Compassionate Psychological Care

Toxic Relationships

Toxic relationships can be really hard to spot when you're in one; so what are the signs that you're in a toxic relationship and once your recognize that you're in one - how do you handle them? I'm a big believer in doing things that make you happy (as long as they're healthy and don't hurt others) and spending time with people who make you happy. The flip side of that is not doing things that make you unhappy if you don't have to, and spending less time with people who make you unhappy, if you're able to. I know I put some caveats in here because sometimes as adults we have to do things we don't want to do (take out the trash, change diapers, etc.) but we have to do them. Likewise sometimes we have to be around people who don't make us happy (bosses, co-workers, in-laws, etc.) but we have to be around them as well. So this blog is about recognizing toxic relationships and then talking about different things you can do about them.

Recognizing toxic relationships - ask yourself these questions:

    1.     Do you feel happy or excited at the thought of spending time with this person?

    2.     Does this person make you feel good about yourself?

    3.     Does this person support you?

    4.     Does this person make jokes at your expense that are often hurtful?

    5.     Do you feel anxious, angry, or upset when you are around this person?

    6.     When you see a text/voice mail from this person, how do you feel?

    7.     Do you feel like this person respects your values and boundaries?

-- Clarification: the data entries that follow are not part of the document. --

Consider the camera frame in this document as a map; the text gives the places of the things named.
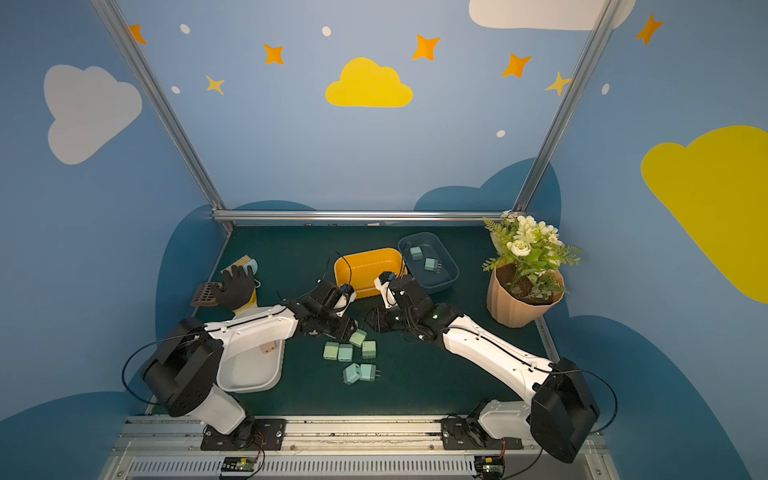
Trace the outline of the green plug cluster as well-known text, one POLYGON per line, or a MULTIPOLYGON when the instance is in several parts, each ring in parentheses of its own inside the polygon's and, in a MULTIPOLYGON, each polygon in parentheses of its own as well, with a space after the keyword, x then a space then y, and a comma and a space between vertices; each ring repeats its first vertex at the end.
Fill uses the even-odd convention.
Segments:
POLYGON ((349 343, 355 347, 361 348, 363 342, 366 340, 366 337, 367 333, 365 331, 357 329, 351 334, 349 343))

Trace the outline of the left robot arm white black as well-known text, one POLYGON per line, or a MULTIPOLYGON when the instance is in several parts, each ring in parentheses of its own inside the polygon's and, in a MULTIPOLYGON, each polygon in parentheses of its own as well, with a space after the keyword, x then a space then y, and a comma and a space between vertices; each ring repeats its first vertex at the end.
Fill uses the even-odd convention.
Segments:
POLYGON ((142 380, 170 416, 189 415, 210 433, 246 438, 251 417, 236 394, 277 384, 285 343, 297 332, 348 339, 356 323, 346 310, 355 298, 351 285, 321 280, 301 299, 249 307, 230 320, 184 319, 145 363, 142 380))

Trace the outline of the yellow storage box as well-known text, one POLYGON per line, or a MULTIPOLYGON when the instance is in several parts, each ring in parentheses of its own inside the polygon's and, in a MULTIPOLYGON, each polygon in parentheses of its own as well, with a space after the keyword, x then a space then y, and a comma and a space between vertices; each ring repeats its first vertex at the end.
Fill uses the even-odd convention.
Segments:
POLYGON ((379 296, 374 280, 385 271, 407 273, 402 254, 394 248, 381 248, 351 255, 344 255, 334 262, 333 272, 336 284, 349 284, 356 293, 356 299, 379 296))

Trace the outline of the green plug bottom right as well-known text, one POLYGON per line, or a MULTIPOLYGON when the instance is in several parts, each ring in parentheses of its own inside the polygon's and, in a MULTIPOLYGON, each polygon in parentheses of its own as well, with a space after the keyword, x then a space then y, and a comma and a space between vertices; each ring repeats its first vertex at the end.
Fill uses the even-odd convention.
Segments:
POLYGON ((366 382, 374 382, 380 376, 380 370, 375 364, 360 364, 359 372, 360 380, 366 382))

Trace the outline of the aluminium frame back bar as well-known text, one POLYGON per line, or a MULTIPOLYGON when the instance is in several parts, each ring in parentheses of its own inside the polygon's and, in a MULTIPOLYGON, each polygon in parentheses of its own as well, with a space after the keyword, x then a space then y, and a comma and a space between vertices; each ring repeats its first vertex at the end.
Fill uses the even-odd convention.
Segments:
POLYGON ((213 210, 217 221, 253 222, 481 222, 498 218, 496 211, 291 211, 291 210, 213 210))

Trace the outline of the white storage tray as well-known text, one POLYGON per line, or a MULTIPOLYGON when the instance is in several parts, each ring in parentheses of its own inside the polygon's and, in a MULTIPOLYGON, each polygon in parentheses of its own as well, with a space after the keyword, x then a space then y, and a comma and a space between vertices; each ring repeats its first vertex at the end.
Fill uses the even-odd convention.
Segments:
POLYGON ((225 348, 217 373, 217 385, 230 393, 256 393, 274 388, 281 379, 285 341, 263 354, 260 345, 235 342, 225 348))

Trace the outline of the pink plug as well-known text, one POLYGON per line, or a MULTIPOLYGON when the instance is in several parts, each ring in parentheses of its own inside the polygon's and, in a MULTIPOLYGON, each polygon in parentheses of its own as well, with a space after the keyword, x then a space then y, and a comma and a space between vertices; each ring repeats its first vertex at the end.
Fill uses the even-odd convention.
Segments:
POLYGON ((278 343, 271 341, 260 345, 259 348, 263 354, 270 354, 278 348, 278 343))

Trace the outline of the blue plug bottom left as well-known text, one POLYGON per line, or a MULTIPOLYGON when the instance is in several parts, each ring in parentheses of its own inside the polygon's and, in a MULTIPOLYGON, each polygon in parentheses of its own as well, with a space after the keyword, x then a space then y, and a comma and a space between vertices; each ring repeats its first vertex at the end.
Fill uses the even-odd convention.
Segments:
POLYGON ((361 367, 357 363, 352 363, 343 370, 343 382, 346 385, 352 385, 358 382, 361 377, 361 367))

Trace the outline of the blue plug isolated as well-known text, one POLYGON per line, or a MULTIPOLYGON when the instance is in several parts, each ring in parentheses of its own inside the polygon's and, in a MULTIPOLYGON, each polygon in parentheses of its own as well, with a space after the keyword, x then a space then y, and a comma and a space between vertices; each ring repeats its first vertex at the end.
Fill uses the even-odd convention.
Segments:
POLYGON ((429 272, 439 272, 442 269, 442 264, 436 258, 426 258, 424 261, 424 269, 429 272))

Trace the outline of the aluminium frame post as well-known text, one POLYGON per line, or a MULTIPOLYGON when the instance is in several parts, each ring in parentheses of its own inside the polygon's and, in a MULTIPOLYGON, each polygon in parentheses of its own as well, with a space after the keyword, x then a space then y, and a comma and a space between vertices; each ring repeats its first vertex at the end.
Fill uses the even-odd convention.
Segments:
POLYGON ((117 2, 93 0, 91 4, 159 116, 170 139, 211 206, 212 218, 215 218, 216 213, 223 212, 227 207, 148 60, 141 52, 139 43, 134 39, 117 2))
POLYGON ((620 0, 604 2, 597 16, 596 24, 575 66, 572 80, 558 105, 541 148, 516 197, 513 206, 514 211, 525 212, 528 210, 544 173, 576 110, 577 104, 609 41, 614 30, 614 20, 618 16, 621 6, 622 1, 620 0))

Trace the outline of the potted artificial flower plant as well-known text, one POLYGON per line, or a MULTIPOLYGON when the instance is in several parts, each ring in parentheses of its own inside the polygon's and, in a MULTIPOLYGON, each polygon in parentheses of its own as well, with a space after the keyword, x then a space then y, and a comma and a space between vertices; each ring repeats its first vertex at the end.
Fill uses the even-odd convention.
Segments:
POLYGON ((559 230, 534 217, 505 211, 486 218, 496 256, 483 263, 491 274, 487 308, 509 328, 522 328, 541 317, 566 294, 560 269, 580 262, 582 250, 566 245, 559 230))

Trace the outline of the yellow blue sponge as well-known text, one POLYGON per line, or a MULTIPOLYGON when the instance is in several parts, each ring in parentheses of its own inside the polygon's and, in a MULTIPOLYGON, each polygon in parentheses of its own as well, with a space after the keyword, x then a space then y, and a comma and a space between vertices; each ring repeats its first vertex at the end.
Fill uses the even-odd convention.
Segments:
POLYGON ((232 273, 232 270, 234 267, 242 267, 245 272, 247 272, 248 269, 251 269, 253 274, 256 274, 258 271, 257 261, 248 255, 244 255, 240 257, 238 260, 228 265, 225 269, 221 271, 221 273, 222 274, 224 274, 225 272, 232 273))

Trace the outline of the blue plug cluster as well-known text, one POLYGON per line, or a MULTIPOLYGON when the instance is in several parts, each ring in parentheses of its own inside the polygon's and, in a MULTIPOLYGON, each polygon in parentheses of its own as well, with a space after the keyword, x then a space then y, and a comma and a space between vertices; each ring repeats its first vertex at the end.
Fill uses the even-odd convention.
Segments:
POLYGON ((411 255, 411 258, 415 261, 419 261, 423 259, 423 251, 418 246, 410 248, 410 255, 411 255))
POLYGON ((337 360, 339 362, 352 362, 354 357, 354 347, 351 344, 340 344, 338 347, 337 360))

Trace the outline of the black rubber glove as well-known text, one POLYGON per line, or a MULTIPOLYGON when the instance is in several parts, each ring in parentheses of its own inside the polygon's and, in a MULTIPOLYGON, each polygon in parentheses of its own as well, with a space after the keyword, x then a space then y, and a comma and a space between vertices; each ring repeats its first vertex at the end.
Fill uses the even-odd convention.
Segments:
POLYGON ((220 286, 212 288, 220 305, 239 313, 257 304, 256 282, 251 266, 233 266, 225 271, 220 286))

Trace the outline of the blue storage box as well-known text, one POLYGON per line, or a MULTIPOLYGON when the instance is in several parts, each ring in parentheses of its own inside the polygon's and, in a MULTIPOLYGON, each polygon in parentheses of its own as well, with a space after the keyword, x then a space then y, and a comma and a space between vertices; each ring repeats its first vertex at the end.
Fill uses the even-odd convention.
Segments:
POLYGON ((418 232, 401 238, 397 245, 409 274, 428 295, 450 289, 460 270, 440 238, 418 232))

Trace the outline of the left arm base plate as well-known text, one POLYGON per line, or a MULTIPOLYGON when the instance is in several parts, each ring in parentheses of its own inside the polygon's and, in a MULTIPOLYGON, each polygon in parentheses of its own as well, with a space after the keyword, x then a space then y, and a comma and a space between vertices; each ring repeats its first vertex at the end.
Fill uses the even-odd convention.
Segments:
POLYGON ((222 434, 212 426, 203 431, 201 451, 279 451, 285 438, 287 420, 246 418, 231 433, 222 434))

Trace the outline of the aluminium frame left post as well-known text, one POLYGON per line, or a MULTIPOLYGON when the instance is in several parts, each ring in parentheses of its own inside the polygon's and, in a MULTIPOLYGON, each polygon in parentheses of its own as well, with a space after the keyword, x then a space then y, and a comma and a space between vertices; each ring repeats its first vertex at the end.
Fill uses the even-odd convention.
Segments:
POLYGON ((134 39, 117 2, 93 0, 91 4, 159 116, 170 139, 211 206, 212 218, 215 218, 216 213, 223 212, 227 207, 148 60, 141 52, 139 43, 134 39))

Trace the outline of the green plug left middle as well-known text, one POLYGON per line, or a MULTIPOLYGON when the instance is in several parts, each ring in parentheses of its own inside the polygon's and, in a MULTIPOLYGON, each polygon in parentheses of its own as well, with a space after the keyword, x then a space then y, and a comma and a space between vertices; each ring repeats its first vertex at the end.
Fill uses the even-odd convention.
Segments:
POLYGON ((323 359, 337 361, 340 344, 337 342, 326 342, 323 348, 323 359))

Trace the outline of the aluminium frame right post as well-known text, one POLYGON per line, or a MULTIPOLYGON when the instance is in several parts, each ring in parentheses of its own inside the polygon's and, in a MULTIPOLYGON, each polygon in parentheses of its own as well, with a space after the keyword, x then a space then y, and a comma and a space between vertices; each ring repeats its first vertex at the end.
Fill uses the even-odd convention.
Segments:
POLYGON ((572 80, 558 105, 541 148, 516 197, 513 206, 514 211, 525 212, 528 210, 544 173, 576 110, 577 104, 609 41, 614 30, 614 20, 618 16, 621 6, 622 1, 620 0, 604 2, 597 16, 596 24, 575 66, 572 80))

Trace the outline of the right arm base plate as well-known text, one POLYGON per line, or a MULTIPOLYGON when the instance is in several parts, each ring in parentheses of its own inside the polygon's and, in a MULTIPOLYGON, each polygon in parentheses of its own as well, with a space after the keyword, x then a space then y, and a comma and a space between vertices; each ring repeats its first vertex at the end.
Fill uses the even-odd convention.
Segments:
POLYGON ((494 439, 474 419, 449 415, 440 421, 440 439, 445 450, 523 450, 517 438, 494 439))

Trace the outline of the brown grid drain cover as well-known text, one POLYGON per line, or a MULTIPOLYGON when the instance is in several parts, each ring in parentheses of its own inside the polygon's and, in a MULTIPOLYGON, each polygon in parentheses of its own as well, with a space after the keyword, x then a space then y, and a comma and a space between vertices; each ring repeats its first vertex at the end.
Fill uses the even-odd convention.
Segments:
POLYGON ((189 303, 192 307, 215 307, 219 304, 214 289, 220 288, 220 282, 204 282, 197 286, 189 303))

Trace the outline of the green plug right middle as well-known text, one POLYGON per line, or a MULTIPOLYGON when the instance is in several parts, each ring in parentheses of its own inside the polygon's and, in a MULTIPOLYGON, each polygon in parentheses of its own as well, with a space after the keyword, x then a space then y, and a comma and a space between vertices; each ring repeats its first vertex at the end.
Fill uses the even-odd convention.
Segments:
POLYGON ((377 356, 377 344, 374 340, 366 340, 361 344, 362 358, 365 360, 375 359, 377 356))

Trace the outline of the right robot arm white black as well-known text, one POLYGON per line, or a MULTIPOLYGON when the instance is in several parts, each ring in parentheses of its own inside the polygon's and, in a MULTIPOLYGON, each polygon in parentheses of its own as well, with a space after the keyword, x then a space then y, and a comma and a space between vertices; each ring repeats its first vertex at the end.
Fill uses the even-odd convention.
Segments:
POLYGON ((434 302, 410 274, 385 271, 374 286, 387 319, 474 363, 520 398, 490 400, 471 415, 487 436, 530 439, 556 460, 575 460, 600 417, 582 369, 566 358, 553 363, 506 342, 460 309, 434 302))

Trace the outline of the aluminium frame rail front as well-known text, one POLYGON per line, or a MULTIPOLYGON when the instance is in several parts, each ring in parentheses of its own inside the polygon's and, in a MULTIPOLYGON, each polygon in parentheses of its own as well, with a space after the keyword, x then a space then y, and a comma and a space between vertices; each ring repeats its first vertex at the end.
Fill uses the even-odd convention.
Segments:
POLYGON ((190 417, 126 421, 103 479, 616 479, 607 445, 592 435, 571 463, 529 439, 463 437, 439 415, 287 416, 259 422, 266 433, 240 451, 205 451, 206 426, 190 417))

    8.     Can you be honest with this individual without fearing repercussions?

    9.     Do you find yourself doing things you don't want to do out of guilt / fear of what this person will do?

    10.     Do you feel like this person controls you or your emotions?

Depending on your answers to some of these questions, you might already be able to tell if the person you're thinking of is a positive part of your life or a negative part of your life. For me, here are the things that I really consider when thinking about the relationships in my life: How does that person make me feel? If I dread having to see them, if my stomach drops when I see a message from them, if I feel belittled or smaller after being in their presence, or if I find myself acting and reacting in ways that aren't in line with who I know I am - I may reconsider whether I want to keep this person in my life. Perhaps you have a different litmus test, but my feels about me and living life according to my values is important to me.

How do you handle toxic relationships? So, here is the big determining factor - can you leave the toxic relationship? If it's a friend or a romantic partner you don't have any ties with, then yes, perhaps leaving the relationship is the best option. But what if it's not? What if it's your parents, a partner you have kids with, a boss, a co-worker, or family? These relationships are not so easy to walk away from and you may need to figure out how to stick with these relationships.

    1.     Set boundaries with yourself and the other person about what you will and will not allow in your relationship. For example - how they can speak to you or letting them know that you are not working when you are not scheduled to work.

    2.     Reinforce these boundaries when they are tested. Inevitably your boundaries will be tested by this person - keep reinforcing them and soon they will stop testing them.

    3.     Focus on the things that you like to do and build yourself up through self-care and following your own values. The healthier you are and the more you take care of yourself, the better you can withstand required toxic people.

    4.     Find small ways to make the situation positive and improve the way you communicate and interact with your environment.

    5.     Know when to walk away. There may come a time when regardless of the necessity of the relationship you need to walk away. Whether this is for a few minutes, a few hours, days, or permanently you may come to this conclusion.